ACTION ITEM: Before writing anything, find the line that contains "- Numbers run", then retype the entries below exactly from their first line through that one, without pictures.
GIVEN DATA Block Start
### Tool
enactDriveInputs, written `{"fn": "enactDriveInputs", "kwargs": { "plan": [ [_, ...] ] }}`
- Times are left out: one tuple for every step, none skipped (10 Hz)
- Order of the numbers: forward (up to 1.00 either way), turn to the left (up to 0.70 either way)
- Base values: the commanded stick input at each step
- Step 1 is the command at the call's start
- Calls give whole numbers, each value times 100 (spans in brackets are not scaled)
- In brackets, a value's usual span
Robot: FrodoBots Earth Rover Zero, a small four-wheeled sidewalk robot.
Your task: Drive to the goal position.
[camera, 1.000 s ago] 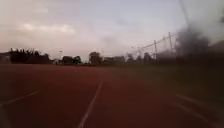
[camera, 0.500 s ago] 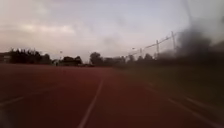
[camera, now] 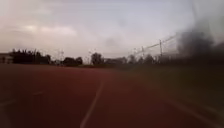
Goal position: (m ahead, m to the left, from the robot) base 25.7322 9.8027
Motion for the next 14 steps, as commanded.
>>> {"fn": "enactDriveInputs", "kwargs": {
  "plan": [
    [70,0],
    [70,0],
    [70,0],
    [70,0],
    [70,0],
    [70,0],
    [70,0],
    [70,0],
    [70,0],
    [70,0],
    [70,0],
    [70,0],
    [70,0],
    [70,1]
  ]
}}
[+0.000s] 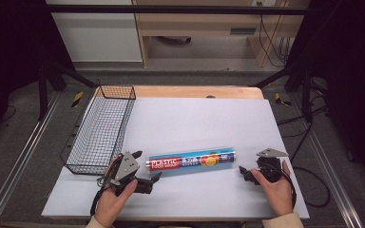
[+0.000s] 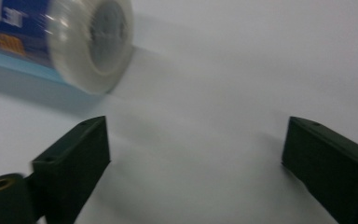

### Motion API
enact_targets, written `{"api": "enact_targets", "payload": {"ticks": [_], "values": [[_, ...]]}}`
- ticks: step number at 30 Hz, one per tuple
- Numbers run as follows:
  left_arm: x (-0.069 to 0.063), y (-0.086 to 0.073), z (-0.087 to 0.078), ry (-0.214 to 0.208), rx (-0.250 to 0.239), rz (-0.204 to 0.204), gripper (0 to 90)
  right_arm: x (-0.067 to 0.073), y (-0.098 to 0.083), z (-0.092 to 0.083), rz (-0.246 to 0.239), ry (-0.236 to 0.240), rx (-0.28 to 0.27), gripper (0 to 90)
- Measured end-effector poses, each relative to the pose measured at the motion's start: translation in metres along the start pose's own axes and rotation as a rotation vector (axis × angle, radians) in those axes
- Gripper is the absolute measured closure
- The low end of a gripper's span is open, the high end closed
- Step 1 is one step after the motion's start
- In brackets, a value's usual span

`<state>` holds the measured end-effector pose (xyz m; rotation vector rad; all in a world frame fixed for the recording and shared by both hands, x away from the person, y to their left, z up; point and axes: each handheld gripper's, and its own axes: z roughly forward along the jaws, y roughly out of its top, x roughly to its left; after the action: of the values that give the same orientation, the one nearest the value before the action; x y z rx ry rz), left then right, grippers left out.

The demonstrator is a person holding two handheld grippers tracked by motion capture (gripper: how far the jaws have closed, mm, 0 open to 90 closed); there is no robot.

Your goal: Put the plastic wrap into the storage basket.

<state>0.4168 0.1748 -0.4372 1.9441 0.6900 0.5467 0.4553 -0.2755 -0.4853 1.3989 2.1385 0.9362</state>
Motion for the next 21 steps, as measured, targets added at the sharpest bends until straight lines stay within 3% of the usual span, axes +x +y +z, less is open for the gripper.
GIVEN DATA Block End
ANSWER SECTION:
### Tool
enactDriveInputs, written `{"fn": "enactDriveInputs", "kwargs": { "plan": [ [_, ...] ] }}`
- Times are left out: one tuple for every step, none skipped (10 Hz)
- Order of the numbers: forward (up to 1.00 either way), turn to the left (up to 0.70 either way)
- Base values: the commanded stick input at each step
- Step 1 is the command at the call's start
- Calls give whole numbers, each value times 100 (spans in brackets are not scaled)
- In brackets, a value's usual span
Robot: FrodoBots Earth Rover Zero, a small four-wheeled sidewalk robot.
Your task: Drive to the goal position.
[camera, 1.000 s ago] 
[camera, 0.500 s ago] 
[camera, now] 
Goal position: (m ahead, m to the left, from the robot) base 25.7322 9.8027
Motion for the next 14 steps, as commanded.
>>> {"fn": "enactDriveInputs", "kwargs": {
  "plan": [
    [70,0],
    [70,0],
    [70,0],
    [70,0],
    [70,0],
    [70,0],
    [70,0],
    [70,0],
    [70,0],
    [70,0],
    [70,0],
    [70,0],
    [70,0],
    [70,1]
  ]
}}
[+0.000s] 
[+0.000s] 

### Motion API
enact_targets, written `{"api": "enact_targets", "payload": {"ticks": [_], "values": [[_, ...]]}}`
- ticks: step number at 30 Hz, one per tuple
- Numbers run as follows:

The response to this exercise is finished.